Kunjungi Sekolah Rakyat Menengah Pertama 10 Bogor, Mensos : Sekolah Ini Untuk Masyarakat Miskin dan Miskin Ekstrim
Menteri Sosial Saifullah Yusuf, ditemani Menteri Koordinator Bidang Pemberdayaan Masyarakat Republik Indonesia Muhaimin Iskandar, Menteri Kesehatan Bidi Sadikin dan lainnya mengunjungi Sekolah Rakyat Menengah Pertama 10 Bogor di Karadenan, Cibinong.
Berita Terkini, Eksklusif di Channel WhatsApp Inilahkoran.id
INILAHKORAN, Bogor - Menteri Sosial Saifullah Yusuf, ditemani Menteri Koordinator Bidang Pemberdayaan Masyarakat Republik Indonesia Muhaimin Iskandar, Menteri Kesehatan Bidi Sadikin dan lainnya mengunjungi sekolah rakyat Menengah Pertama 10 Bogor di Karadenan, Cibinong.
sekolah rakyat, kata Saifullah Yusuf dicanangkan Presiden Prabowo Subianto untuk mengentaskan atau memutus mata rantai kemiskinan.
"Dengan memperluas akses pendidikan dan menjamin pendidikan bermutu gratis kepada masyarakat berkategori miskin dan miskim ekstrim serta langkah strategis lainnya, maka Presiden Prabowo Subianto yakin kemiskinan bisa dientaskan dan Republik Indonesia bisa mewujudkan Indondesia Emas pada Tahun 2045 mendatang," katanya kepada wartawan, Senin, 14 Juli 2025.
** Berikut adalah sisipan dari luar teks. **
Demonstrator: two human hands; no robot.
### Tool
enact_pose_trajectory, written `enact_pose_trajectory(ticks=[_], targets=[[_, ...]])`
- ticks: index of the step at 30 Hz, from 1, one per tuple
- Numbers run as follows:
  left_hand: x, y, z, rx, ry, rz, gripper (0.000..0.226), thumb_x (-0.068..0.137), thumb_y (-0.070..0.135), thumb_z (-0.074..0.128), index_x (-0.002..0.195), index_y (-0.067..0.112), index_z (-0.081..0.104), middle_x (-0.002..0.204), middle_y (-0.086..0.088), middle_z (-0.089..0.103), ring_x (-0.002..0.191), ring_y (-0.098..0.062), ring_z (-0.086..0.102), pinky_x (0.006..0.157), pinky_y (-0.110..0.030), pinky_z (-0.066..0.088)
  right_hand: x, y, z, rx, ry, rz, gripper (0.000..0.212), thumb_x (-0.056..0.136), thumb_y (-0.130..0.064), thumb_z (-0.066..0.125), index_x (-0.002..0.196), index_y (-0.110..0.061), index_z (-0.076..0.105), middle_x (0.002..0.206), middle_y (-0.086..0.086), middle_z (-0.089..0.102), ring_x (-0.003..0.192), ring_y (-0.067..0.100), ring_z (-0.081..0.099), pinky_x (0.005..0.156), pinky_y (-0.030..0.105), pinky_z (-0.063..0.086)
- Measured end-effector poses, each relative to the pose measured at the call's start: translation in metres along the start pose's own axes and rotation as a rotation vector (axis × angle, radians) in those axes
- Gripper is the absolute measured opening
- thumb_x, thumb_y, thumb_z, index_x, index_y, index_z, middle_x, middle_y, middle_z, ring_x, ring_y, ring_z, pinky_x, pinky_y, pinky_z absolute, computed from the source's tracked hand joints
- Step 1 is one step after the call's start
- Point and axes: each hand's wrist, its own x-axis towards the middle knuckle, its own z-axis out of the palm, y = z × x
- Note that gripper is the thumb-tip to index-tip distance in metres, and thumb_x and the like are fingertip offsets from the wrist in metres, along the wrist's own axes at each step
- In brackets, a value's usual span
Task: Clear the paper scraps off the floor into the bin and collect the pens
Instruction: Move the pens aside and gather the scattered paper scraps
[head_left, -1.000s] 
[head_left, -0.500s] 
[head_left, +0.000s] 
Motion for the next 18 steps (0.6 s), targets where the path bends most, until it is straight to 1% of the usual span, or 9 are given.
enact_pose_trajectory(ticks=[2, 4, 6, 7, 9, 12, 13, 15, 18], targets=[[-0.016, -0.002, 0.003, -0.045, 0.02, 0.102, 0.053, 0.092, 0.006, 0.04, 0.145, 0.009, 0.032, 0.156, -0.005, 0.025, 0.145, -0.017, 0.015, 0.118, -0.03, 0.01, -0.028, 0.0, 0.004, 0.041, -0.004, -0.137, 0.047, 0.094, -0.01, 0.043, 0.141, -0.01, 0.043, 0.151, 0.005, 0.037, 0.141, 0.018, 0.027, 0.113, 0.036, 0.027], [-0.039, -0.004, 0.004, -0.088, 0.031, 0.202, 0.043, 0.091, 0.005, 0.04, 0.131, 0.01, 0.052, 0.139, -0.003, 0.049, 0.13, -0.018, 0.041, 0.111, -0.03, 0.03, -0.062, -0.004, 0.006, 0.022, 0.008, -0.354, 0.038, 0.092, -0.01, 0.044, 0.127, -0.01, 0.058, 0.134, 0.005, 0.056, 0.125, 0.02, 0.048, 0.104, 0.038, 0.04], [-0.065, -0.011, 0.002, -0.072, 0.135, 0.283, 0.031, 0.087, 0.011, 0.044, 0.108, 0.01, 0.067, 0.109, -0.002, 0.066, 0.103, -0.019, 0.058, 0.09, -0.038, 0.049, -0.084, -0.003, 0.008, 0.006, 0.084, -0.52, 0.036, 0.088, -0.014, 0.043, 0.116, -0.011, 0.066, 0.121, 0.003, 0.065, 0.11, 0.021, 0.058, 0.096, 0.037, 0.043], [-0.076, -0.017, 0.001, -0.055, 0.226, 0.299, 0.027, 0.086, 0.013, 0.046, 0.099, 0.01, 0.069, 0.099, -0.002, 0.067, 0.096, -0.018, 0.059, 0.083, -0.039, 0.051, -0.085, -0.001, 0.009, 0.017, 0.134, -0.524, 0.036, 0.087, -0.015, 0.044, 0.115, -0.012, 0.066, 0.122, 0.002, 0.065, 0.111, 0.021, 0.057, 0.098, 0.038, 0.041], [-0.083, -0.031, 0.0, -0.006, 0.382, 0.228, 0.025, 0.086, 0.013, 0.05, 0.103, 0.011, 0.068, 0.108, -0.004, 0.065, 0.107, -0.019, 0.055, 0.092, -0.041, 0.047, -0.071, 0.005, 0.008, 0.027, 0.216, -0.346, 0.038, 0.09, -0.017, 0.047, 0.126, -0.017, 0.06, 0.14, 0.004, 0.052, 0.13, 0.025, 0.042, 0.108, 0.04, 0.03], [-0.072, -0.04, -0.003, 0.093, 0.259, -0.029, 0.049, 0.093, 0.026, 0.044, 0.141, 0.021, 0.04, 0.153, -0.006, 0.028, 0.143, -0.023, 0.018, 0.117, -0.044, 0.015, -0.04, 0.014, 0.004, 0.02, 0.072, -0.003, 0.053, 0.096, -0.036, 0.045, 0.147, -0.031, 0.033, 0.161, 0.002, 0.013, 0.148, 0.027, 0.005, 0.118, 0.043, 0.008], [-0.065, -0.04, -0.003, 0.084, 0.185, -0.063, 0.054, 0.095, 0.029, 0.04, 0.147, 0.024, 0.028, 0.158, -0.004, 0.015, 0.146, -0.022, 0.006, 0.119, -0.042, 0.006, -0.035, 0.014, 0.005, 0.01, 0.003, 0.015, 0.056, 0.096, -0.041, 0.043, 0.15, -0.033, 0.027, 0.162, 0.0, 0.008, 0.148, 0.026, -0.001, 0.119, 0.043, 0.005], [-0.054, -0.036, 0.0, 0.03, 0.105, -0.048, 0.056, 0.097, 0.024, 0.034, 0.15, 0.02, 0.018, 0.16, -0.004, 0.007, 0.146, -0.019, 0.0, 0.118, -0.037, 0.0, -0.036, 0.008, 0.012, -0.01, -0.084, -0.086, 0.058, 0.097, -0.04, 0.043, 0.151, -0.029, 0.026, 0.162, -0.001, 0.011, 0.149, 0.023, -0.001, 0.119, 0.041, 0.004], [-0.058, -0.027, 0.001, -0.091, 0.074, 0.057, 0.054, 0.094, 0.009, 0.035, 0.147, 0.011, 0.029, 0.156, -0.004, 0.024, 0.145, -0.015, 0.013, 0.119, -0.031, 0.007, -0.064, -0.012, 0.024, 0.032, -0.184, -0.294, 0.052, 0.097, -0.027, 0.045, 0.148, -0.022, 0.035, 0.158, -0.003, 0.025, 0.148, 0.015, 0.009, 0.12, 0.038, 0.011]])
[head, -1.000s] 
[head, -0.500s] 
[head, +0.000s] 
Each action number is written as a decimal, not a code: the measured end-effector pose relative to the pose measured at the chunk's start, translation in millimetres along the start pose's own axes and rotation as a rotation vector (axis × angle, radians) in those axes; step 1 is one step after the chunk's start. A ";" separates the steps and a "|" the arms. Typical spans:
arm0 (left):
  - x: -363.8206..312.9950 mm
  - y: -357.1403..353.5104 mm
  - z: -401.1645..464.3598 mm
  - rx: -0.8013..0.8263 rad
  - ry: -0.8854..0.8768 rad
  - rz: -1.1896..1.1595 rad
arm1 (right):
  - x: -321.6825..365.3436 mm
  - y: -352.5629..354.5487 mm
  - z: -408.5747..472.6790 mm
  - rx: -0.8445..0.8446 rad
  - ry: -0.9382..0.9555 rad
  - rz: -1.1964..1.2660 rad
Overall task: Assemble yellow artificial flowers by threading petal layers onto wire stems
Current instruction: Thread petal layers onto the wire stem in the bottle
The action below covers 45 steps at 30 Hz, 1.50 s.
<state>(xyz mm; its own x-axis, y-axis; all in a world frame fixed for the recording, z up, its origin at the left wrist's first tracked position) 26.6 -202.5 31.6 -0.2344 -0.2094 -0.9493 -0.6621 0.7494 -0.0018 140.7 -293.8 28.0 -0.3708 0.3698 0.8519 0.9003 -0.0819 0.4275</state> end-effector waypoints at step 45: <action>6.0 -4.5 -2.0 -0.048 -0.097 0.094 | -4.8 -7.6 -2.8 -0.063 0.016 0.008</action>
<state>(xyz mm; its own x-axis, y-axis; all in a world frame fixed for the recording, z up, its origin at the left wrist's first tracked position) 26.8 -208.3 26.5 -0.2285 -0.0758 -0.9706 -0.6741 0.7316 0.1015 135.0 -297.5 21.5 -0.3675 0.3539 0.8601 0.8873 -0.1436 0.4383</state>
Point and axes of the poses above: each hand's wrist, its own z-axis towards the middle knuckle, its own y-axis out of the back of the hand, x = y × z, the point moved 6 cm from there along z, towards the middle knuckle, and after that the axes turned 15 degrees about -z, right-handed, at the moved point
Dengan adanya sekolah rakyat, terang mantan Gubernur Jawa Timur tersebut, maka pemerintah telah memukiakan wong cilik atau dhuafa, yang nyaris tidak terdengar selama ini.
"Masyarakat kecil atau kaum dhuafa yang sedang sekolah, terancam putus sekolah dan putus sekolah harus kita bantu dan layani secara baik. Selain itu, masyarakat yang tinggal di kampung tertinggal, juga bisa di sekolah rakyat karena kami juga sudah menyiapkan asramanya," terangnya.
Selain mendapatkan pendidikan gratis, para siswa sekolah rakyat juga mendapatkan pemeriksaan kesehatan gratis, seperti pemeriksaan tingga berat badan, mata, gigi dan jantung.
"Siswa juga akan diidentifikasi bakatnya, dikuatkan disiplinnya, dapat pembelajaran digital, pemeriksaan kompetensi akademik dan para siswa mendapatkan kebutuhan lain seperti laptop hingga ketika para siswa lulus, dirapkan mereka tidak hanya pintar secara intelektual, tetapi juga terampil dan berkarakter," tutur Gus Ipul sapaan akrabnya.
Ia menjelaskan, tidak ada test akademik bagi para siswa sekolah rakyat, yang terpenting keluarga calon siswa tersebut masuk kedalam kategori keluarga miskin dan miskin ekstrim.